Oil and gas prices. Our financial condition, results of operations and capital resources are highly dependent upon the prevailing market prices of, and demand for, oil and gas. These commodity prices are subject to wide fluctuations and market uncertainties due to a variety of factors that are beyond our control. We cannot predict future oil and gas prices with any degree of certainty. Sustained declines in oil and gas prices may adversely affect our financial condition and results of operations, and may also reduce the amount of net oil and gas reserves that we can produce economically. Any reduction in reserves, including reductions due to price fluctuations, can reduce our borrowing base under our Credit Agreement and adversely affect our liquidity and our ability to obtain capital for our acquisition, exploration and development activities. Based on our year ended December 31, 2008 production, our gross revenues from oil and gas sales would change approximately $2.0 million for each $0.10 change in gas prices and $3.8 million for each $1.00 change in oil prices.
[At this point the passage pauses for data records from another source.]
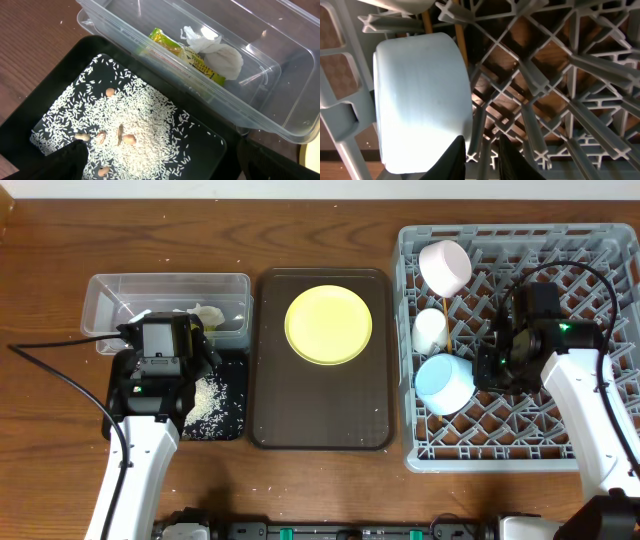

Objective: Sort waste into correct bins and load items into the dishwasher rack
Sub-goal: 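Release blue bowl in rack and raise right gripper, then move right gripper to yellow plate on brown tray and lower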

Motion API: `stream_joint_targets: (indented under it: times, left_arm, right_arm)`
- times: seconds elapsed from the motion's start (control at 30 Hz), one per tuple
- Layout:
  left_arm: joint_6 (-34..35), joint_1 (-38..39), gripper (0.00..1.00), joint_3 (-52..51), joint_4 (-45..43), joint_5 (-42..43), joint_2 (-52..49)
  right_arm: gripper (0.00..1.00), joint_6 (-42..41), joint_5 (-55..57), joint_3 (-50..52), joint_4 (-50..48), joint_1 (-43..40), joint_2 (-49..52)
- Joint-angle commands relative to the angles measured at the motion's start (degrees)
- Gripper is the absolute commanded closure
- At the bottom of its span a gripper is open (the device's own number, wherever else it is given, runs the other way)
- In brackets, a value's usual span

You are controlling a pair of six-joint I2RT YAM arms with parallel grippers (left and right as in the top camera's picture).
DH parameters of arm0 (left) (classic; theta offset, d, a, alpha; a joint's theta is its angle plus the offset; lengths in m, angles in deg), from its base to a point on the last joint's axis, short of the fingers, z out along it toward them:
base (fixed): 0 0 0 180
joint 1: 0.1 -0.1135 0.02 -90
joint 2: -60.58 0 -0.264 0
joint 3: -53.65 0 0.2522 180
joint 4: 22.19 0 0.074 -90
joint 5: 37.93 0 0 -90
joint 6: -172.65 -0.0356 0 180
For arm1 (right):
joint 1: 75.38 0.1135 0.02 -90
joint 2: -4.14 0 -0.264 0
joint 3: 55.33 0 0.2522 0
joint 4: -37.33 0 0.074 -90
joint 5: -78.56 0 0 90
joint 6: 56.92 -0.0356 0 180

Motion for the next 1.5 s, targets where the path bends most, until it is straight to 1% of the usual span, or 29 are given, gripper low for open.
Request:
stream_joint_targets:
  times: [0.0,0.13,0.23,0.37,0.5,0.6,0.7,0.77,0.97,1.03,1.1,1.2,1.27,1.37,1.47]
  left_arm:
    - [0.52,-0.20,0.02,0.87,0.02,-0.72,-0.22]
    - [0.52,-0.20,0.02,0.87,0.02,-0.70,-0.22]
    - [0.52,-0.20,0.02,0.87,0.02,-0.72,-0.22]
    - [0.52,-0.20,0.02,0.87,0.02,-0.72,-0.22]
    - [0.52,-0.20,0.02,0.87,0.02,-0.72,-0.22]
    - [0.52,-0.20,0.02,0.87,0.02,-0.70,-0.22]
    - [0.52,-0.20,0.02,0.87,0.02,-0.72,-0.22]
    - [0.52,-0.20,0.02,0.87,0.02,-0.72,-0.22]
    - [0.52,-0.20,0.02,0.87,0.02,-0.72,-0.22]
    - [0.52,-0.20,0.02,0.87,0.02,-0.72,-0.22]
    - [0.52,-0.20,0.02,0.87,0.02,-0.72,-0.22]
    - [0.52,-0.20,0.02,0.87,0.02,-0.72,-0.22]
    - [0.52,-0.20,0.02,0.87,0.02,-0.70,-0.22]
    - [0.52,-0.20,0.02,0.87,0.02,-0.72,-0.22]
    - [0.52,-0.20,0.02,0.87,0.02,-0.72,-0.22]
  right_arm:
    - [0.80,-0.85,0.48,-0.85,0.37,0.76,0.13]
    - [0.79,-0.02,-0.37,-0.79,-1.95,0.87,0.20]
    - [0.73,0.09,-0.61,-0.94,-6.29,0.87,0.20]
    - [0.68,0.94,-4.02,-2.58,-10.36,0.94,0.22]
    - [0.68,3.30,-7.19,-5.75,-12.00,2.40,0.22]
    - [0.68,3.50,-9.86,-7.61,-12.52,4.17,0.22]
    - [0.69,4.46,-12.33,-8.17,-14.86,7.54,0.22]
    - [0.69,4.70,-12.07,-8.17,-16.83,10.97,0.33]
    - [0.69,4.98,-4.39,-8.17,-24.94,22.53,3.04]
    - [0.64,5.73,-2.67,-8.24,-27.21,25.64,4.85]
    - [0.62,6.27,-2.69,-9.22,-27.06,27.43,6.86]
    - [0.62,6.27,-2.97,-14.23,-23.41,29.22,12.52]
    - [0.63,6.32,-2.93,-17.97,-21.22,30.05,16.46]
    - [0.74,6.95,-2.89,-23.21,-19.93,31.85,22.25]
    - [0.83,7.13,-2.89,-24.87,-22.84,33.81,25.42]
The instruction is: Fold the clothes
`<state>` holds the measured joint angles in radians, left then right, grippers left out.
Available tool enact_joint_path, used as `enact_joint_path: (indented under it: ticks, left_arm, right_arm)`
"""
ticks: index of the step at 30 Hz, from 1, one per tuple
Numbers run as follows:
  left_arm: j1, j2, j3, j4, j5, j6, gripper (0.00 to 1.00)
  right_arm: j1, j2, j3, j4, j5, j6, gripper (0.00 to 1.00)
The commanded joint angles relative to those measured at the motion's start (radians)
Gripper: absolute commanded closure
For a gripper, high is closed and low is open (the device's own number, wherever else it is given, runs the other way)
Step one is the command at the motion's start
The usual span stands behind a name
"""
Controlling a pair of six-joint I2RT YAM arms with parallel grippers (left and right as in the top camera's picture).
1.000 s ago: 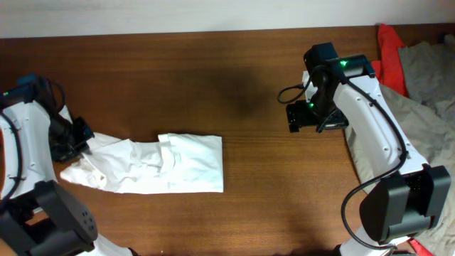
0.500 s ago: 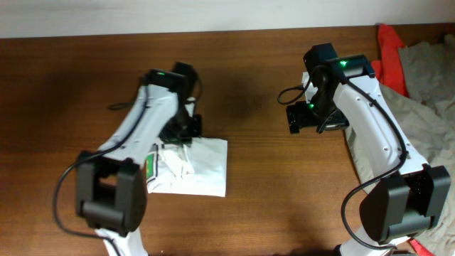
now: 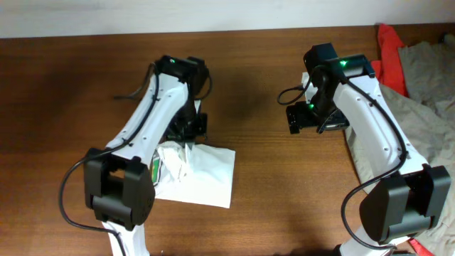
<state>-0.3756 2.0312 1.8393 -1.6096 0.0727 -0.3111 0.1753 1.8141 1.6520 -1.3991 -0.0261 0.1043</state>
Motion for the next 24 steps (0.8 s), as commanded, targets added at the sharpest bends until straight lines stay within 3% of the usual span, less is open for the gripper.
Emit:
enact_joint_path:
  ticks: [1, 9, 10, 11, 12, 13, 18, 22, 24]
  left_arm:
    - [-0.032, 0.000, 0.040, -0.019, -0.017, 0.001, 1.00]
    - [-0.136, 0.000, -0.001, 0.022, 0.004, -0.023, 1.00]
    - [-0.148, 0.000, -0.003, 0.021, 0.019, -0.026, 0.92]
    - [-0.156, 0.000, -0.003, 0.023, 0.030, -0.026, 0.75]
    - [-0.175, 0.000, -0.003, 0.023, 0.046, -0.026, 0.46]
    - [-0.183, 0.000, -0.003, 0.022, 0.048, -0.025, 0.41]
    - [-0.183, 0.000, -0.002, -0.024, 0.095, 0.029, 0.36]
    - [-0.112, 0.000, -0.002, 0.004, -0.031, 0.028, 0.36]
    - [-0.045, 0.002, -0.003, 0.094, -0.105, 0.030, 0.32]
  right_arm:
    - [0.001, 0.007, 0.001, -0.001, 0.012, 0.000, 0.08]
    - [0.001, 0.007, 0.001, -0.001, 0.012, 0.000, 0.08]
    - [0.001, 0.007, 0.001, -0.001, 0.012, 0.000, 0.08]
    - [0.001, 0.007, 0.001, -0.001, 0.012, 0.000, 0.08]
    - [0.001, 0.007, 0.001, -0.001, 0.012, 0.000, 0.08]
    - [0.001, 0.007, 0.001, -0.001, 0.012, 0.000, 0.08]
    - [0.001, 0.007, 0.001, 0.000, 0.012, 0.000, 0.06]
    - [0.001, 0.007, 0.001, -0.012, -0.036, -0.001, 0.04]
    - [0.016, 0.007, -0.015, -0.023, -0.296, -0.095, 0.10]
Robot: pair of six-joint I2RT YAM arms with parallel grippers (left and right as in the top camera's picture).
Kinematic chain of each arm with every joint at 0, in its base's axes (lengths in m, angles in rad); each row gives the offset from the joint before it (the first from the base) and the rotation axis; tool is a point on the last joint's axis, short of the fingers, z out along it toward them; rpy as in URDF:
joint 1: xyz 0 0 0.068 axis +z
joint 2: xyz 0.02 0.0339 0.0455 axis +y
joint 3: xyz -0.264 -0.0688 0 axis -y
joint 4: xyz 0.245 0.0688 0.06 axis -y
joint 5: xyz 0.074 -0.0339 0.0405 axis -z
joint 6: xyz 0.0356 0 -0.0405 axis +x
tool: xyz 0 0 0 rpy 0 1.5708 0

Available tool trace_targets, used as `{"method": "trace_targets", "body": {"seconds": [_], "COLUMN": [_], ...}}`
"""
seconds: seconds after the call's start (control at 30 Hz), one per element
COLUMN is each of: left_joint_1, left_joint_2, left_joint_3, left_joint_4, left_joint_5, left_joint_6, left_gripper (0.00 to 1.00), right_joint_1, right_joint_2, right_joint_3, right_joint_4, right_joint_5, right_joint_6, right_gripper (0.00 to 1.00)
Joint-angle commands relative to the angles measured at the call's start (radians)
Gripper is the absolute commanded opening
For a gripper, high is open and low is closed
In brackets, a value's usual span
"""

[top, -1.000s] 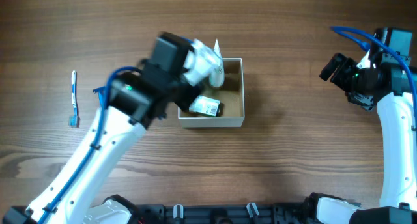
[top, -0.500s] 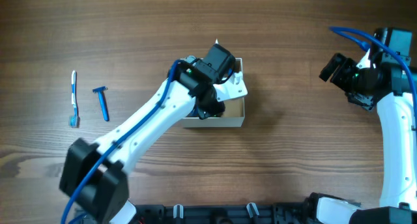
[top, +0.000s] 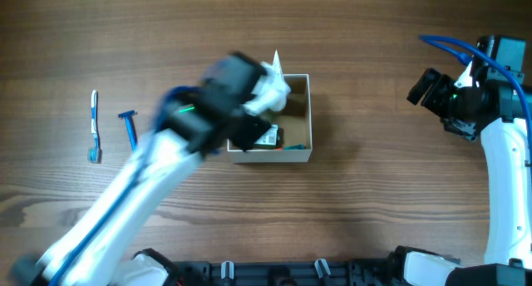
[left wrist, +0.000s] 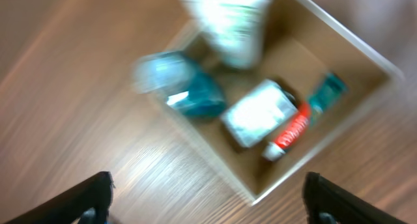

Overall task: Pack container
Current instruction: 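Drop the toothpaste tube into the box with the left gripper, then grasp the blue razor with the left gripper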

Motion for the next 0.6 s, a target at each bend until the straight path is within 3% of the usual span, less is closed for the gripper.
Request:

To mitigate a portion of this exposure, we enter into commodity price swaps, costless collars, and basis protection swaps. For commodity price swaps, we receive a fixed price for the hedged commodity and pay a floating market price to the counterparty. The fixed-price payment and the floating-price payment are offset, resulting in a net amount due to or from the counterparty.

Collars contain a fixed floor price (put) and ceiling price (call). If the market price exceeds the call strike price or falls below the put strike price, we receive the fixed price and pay the market price. If the market price is between the call and the put strike price, no payments are due from either party. Our collars have not been designated as hedges pursuant to SFAS 133. Therefore, the changes in fair value and settlement of these derivative contracts are recognized as non-hedge derivative gains (losses). This can have a significant impact on our results of operations due to the volatility of the underlying commodity prices.

We use basis protection swaps to reduce basis risk. Basis is the difference between the physical commodity being hedged and the price of the futures contract used for hedging. Basis risk is the risk that an adverse change in the futures market will not be completely offset by an equal and opposite change in the cash price of the commodity being hedged. Basis risk exists in natural gas primarily due to the geographic price differentials between cash market locations and futures contract delivery locations. Natural gas basis protection swaps are arrangements that guarantee a price differential for gas from a specified pricing point. We receive a payment from the counterparty if the price differential is greater than the stated terms of the contract and pay the counterparty if the price differential is less than the stated terms of the contract. We do not believe that these instruments qualify as hedges pursuant to SFAS 133; therefore, the changes in fair value and settlement of these derivative contracts are recognized as non-hedge derivative gains (losses).

In anticipation of the Calumet acquisition, we entered into additional commodity swaps to provide protection against a decline in the price of oil. We do not believe that these instruments qualify as hedges pursuant to SFAS 133. Therefore, the changes in fair value and settlement of these derivative contracts are recognized as non-hedge derivative losses. Also, as a result of the acquisition, Chaparral assumed the existing Calumet swaps on October 31, 2006 and designated these as cash flow hedges. As of December 31, 2008, the hedges assumed as part of the Calumet acquisition have been settled.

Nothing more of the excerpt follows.